Async interface

An async interface is provided via the function async_stream_zip. Its usage is exactly the same as stream_zip except that:

  1. The member files must be provided as an async iterable of tuples.
  2. The data of each member file must be provided as an async iterable of bytes.
  3. Its return value is an async iterable of bytes.
from datetime import datetime
from stat import S_IFREG
from stream_zip import async_stream_zip, ZIP_32

# Hard coded for example purposes
async def async_data():
    yield b'Some bytes 1'
    yield b'Some bytes 2'

# Hard coded for example purposes
async def async_member_files():
    yield (
        'my-file-1.txt',     
        datetime.now(),      
        S_IFREG | 0o600,
        ZIP_32,              
        async_data(),
    )
    yield (
        'my-file-2.txt',     
        datetime.now(),      
        S_IFREG | 0o600,
        ZIP_32,              
        async_data(),
    )

async def main():
    async for chunk in async_stream_zip(async_member_files()):
        print(chunk)

asyncio.run(main())

Warnings

Under the hood async_stream_zip uses threads as a layer over the synchronous stream_zip function. This has two consequences:

  1. A possible performance penalty over a theoretical implementation that is pure async without threads.

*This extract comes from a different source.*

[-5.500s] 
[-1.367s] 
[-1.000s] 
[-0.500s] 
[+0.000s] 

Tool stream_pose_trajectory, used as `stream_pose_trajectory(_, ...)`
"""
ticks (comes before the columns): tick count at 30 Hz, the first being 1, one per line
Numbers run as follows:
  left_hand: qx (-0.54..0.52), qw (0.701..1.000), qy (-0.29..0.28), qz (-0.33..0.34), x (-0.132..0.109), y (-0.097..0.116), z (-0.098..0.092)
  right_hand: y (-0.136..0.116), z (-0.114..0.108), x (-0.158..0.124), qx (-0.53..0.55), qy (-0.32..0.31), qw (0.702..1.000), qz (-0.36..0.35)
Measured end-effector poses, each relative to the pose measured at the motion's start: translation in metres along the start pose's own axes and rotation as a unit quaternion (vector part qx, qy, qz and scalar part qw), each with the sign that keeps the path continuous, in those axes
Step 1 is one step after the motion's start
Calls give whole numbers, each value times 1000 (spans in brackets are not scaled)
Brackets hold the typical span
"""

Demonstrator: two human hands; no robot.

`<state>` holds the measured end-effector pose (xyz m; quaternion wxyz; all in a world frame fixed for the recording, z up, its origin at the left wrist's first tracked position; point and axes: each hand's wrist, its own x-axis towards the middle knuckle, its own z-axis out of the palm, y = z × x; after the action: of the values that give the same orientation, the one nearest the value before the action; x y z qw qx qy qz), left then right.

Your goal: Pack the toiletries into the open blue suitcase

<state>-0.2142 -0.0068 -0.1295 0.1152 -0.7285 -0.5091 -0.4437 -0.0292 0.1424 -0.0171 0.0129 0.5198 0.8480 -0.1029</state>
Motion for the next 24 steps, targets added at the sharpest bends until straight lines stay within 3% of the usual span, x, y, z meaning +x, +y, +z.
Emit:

  2. The contextvars context available in the async iterables of files or data is a shallow copy of the context where async_stream_zip is called from.

This means that existing context variables are available inside the iterables, but any changes made to the context itself from inside the iterables will not propagate out to the original context. Changes made to mutable data structures that are part of the context, for example dictionaries, will propagate out.

This does not affect Python 3.6, because contextvars is not available.